Grupo de Ação Financeira Internacional
O diretor do BC lembrou, ainda, que o Gafi virá ao Brasil no próximo ano para avaliar a capacidade do país de prevenir a lavagem de dinheiro. "Um dos grandes acontecimentos em termos de prevenção à lavagem de dinheiro, nos próximos dois anos, vai ser a visita do Gafi para a quarta rodada de avaliação do Brasil em relação à prevenção à lavagem de dinheiro", contou.

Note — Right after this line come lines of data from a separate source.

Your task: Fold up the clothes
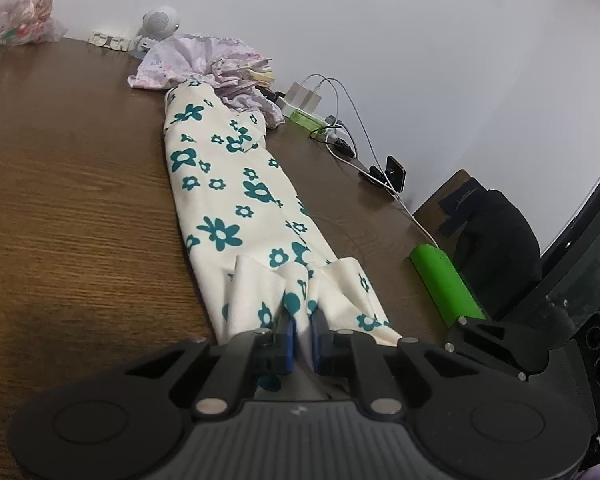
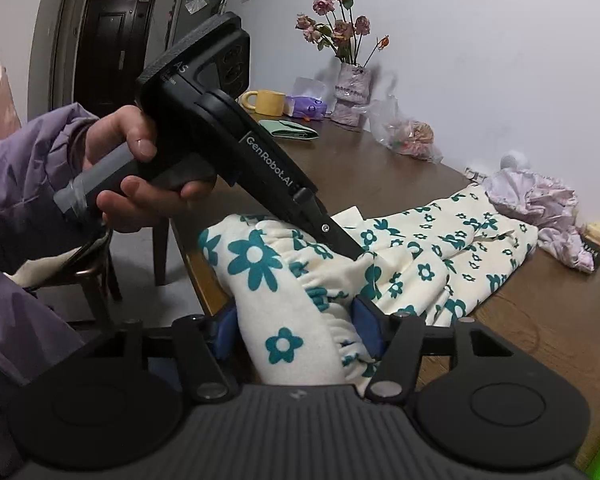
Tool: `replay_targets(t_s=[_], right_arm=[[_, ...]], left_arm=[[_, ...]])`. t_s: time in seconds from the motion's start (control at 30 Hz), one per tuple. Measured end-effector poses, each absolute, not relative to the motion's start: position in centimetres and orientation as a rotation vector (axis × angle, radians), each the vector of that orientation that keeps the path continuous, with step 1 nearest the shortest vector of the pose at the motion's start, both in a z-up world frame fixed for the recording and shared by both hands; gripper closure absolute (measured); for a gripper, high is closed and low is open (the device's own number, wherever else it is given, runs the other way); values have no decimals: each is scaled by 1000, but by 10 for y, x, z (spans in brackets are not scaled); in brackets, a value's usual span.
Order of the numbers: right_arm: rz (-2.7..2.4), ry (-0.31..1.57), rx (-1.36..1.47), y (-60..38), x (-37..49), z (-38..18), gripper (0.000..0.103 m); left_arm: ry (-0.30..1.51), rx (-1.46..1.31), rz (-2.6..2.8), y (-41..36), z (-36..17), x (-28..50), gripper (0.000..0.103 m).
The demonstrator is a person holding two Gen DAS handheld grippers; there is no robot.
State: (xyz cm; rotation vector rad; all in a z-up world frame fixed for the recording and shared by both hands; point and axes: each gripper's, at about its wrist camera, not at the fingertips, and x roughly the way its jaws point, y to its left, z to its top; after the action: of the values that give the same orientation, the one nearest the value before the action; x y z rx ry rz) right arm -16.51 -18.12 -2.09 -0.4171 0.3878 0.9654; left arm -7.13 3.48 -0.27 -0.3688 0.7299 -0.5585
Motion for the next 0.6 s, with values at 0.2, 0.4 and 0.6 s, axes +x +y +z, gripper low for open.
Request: replay_targets(t_s=[0.2,0.4,0.6], right_arm=[[1002,450,-310,-192,-153,-13,69],[1050,527,-260,-194,-140,-3,69],[1152,640,-226,-196,-124,12,70]], left_arm=[[536,-189,-612,37,25,-110,34],[281,205,-820,29,39,-179,15],[260,483,-849,9,14,-196,15]])
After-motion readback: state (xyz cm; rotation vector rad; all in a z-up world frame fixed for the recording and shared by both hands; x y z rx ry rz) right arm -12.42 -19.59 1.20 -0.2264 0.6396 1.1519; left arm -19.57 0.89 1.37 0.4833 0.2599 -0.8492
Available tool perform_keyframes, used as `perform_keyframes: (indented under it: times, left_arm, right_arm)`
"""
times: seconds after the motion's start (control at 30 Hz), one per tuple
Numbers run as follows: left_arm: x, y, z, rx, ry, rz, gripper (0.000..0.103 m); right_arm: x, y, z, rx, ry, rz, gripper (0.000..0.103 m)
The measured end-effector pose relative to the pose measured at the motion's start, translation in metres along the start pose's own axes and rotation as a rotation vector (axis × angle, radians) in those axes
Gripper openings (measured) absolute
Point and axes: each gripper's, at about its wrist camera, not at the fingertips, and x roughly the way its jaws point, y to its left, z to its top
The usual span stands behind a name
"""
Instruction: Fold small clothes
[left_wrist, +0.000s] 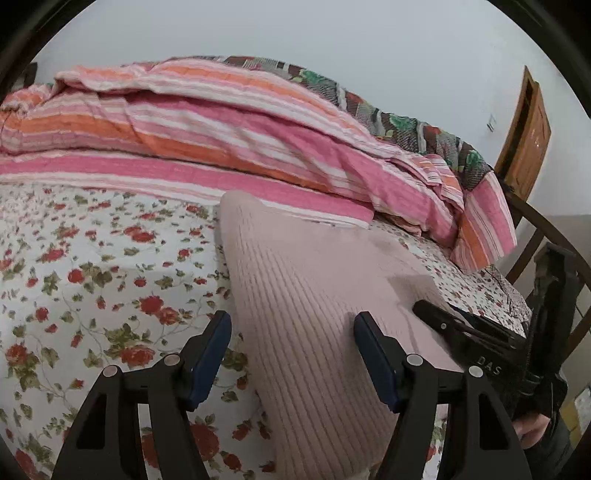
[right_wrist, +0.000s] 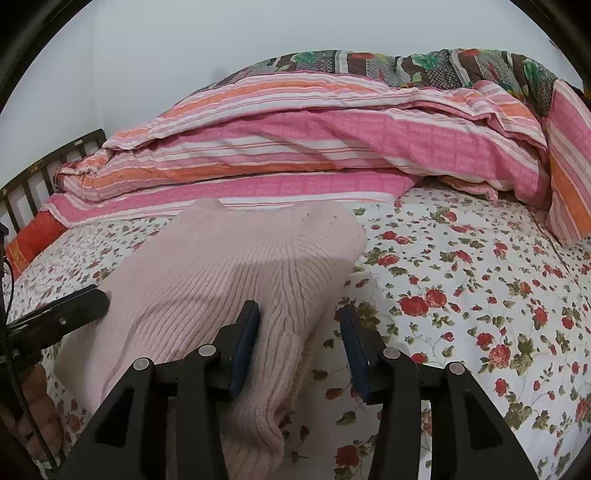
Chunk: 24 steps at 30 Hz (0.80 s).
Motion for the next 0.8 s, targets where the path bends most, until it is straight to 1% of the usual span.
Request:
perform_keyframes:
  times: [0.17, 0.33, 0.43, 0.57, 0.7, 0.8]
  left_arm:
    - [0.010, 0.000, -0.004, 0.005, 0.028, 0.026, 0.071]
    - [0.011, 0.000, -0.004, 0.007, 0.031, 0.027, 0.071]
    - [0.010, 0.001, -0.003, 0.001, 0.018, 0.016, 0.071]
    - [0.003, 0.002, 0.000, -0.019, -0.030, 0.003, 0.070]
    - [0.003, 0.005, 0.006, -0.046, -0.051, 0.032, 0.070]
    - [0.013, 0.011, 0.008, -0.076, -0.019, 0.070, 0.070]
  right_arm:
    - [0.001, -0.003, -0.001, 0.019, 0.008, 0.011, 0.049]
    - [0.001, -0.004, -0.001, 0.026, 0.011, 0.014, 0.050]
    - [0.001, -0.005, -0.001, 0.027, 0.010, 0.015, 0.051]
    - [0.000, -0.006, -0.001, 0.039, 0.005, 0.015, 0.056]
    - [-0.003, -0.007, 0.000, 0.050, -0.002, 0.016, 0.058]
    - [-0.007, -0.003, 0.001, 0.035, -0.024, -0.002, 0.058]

Moura ainda reconheceu que será uma avaliação dura e, por isso, pediu que as instituições financeiras estejam preparadas para a visita dos avaliadores do Gafi. "Vai ser uma avaliação dura, não porque é o Brasil, mas porque tem sido dura em todos os países, avançados e em desenvolvimento. A visita do Gafi será dura porque essa é uma avaliação que vai refletir a nossa capacidade de prevenir esse crime tão complexo e gravoso que é a lavagem de dinheiro", argumentou.
O diretor contou ainda que, na visita aos bancos, o Gafi deve pedir demonstrações de que a legislação e as práticas adotadas pelo sistema financeiro são eficazes na prevenção à lavagem de dinheiro. "Eles vão visitar algumas instituições e vão querer ver pontos fundamentais da norma, como a avaliação interna de risco, a classificação dos clientes por categoria de risco, os procedimentos de conheça o seu cliente e, acima de tudo, a efetividade da norma", avisou.
Neste mês, o Gafi recebeu um estudo da Transparência Internacional que aponta para retrocessos no combate à corrupção no país. O relatório da Transparência Internacional foi divulgado pouco depois de o presidente Jair Bolsonaro ter dito que acabou com a Lava Jato porque não existe corrupção no seu governo e contrasta com a declaração de Bolsonaro. O estudo aponta uma deterioração e um progressivo desmanche do arcabouço institucional anticorrupção, além do aumento da ingerência política e da perda de autonomia de órgãos importantes para o combate à corrupção.
No ano passado, quando o governo discutia o compartilhamento de dados do Coaf, o Grupo de Ação Financeira Internacional já havia demonstrado preocupação quanto a medidas que poderiam prejudicar o combate à lavagem de dinheiro no Brasil.